Atlas uses a 6-stage pipeline built on Google ADK's SequentialAgent framework:

Stage 1: Preprocessor

Normalizes messages from different platforms:

  • Convert Slack mrkdwn to Markdown
  • Assemble threaded conversations
  • Extract media attachments (images, PDFs via Gemini Vision)
  • Filter bot messages and system notifications

Stage 2: Fact Extractor

Uses Gemini 2.5 Flash to extract atomic facts:

  • Quality gate: Score ≥ 0.5
  • Maximum 2 facts per message
  • Preserves temporal context and attribution

Example fact: "On 2024-03-15, Alice decided to use RS256 for JWT signatures due to better security properties."

Stage 3: Entity Extractor

Identifies entities and relationships:

  • Entities: People, decisions, projects, technologies
  • Quality gate: Confidence ≥ 0.6
  • Alias deduplication (e.g., "Alice" and "Alice Smith")
  • Temporal validity tracking

Stage 4: Embedder

Generates embeddings using Jina v4:

  • 2048-dimensional vectors
  • Named vectors for different content types
  • Multimodal support (text, images)

Stage 5: Cross-Batch Validator

Ensures consistency across batches:

  • Resolve entity aliases globally
  • Validate relationship consistency
  • Detect and merge duplicate entities

Stage 6: Persister

Writes to all three stores atomically:

  • Weaviate: Facts with embeddings
  • Neo4j: Entities and relationships
  • MongoDB: State and wiki cache

Uses the outbox pattern for cross-store consistency.

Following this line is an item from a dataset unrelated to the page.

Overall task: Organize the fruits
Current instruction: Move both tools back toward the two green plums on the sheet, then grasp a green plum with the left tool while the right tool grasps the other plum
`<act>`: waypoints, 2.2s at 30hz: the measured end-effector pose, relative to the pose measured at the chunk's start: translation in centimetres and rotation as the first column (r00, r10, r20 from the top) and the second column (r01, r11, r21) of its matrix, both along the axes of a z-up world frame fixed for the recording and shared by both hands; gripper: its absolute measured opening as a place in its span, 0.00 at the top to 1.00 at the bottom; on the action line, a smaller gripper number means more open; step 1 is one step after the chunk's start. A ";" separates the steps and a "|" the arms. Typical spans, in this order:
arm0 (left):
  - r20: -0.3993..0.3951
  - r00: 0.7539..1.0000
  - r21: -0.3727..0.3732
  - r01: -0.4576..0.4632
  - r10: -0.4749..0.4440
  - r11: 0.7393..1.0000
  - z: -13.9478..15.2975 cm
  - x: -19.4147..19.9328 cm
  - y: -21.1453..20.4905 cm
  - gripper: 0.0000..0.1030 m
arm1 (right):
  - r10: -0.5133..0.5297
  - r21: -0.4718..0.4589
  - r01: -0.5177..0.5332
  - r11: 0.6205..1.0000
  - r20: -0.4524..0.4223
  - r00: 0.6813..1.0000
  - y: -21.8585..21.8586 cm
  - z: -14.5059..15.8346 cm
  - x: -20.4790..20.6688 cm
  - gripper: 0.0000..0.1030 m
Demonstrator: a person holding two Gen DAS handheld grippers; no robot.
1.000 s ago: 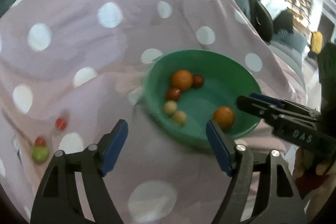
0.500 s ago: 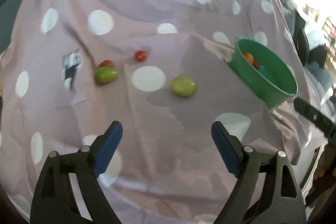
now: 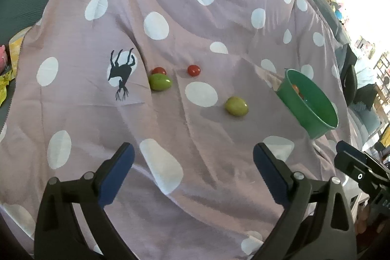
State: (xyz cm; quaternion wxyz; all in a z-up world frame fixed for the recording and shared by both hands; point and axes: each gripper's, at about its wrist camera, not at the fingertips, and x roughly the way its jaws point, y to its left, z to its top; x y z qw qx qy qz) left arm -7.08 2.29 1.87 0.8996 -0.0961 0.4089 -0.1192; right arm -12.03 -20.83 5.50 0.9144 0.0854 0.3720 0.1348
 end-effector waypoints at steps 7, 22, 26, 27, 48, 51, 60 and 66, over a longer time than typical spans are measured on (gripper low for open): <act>-0.021 0.999 -0.046 -0.026 0.025 0.999 -1.2 -0.1 1.8 0.03 | 0.029 -0.041 -0.030 0.999 -0.026 0.999 2.1 -0.3 -0.2 0.44; 0.009 1.000 0.023 -0.021 0.021 1.000 -0.9 -1.2 4.7 0.03 | 0.053 -0.019 -0.054 0.998 -0.081 0.995 2.5 -3.8 3.2 0.44; 0.002 1.000 0.045 0.001 -0.001 0.999 -1.3 -0.7 4.6 0.03 | 0.020 -0.012 -0.021 1.000 -0.103 0.995 1.4 -4.4 4.8 0.44; 0.002 1.000 0.045 0.004 -0.004 0.999 -1.4 -0.5 4.5 0.03 | 0.016 -0.002 -0.016 1.000 -0.106 0.994 1.2 -4.4 5.2 0.44; -0.026 0.999 0.014 0.047 -0.046 0.999 -2.1 8.8 2.5 0.08 | 0.118 -0.142 -0.146 0.979 -0.188 0.975 4.4 -7.9 15.6 0.44; -0.028 0.998 0.021 0.050 -0.050 0.999 -2.2 10.1 2.2 0.09 | 0.137 -0.153 -0.171 0.973 -0.211 0.968 4.9 -8.4 16.6 0.46; -0.027 0.997 0.098 0.075 -0.073 0.992 -2.8 13.6 0.2 0.15 | 0.134 -0.134 -0.164 0.977 -0.212 0.968 4.3 -9.1 17.2 0.61; -0.078 0.996 0.143 0.054 -0.043 0.988 -4.4 16.3 -1.0 0.25 | 0.138 -0.046 -0.149 0.988 -0.186 0.973 3.1 -8.4 16.3 0.61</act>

Batch API Mode: For large channels, Atlas can use Gemini's Batch API for asynchronous extraction, ideal for initial syncs of thousands of messages.

Dual-Memory Architecture

Semantic Memory (Weaviate)

Stores atomic facts in a 3-tier hierarchy:

  1. Summaries: Channel-level overviews
  2. Topics: Clustered groups of related facts
  3. Facts: Individual extracted knowledge

Query method: Hybrid BM25 + vector search with Jina embeddings

Answers questions like:

  • "What was discussed about JWT authentication?"
  • "Show me the database migration topic"
  • "What are the recent decisions about the API?"

Performance: < 200ms latency

Handles ~80% of queries.

Graph Memory (Neo4j)

Stores entities and relationships:

  • Entity types: Person, Decision, Project, Technology
  • Relationships: DECIDED_BY, WORKS_ON, USES, MENTIONED_IN
  • Temporal evolution: Track changes over time

Query method: Cypher graph traversals

Answers questions like:

  • "Who decided on RS256 for JWT signing?"
  • "What projects is Alice working on?"
  • "What technologies are used in Project X?"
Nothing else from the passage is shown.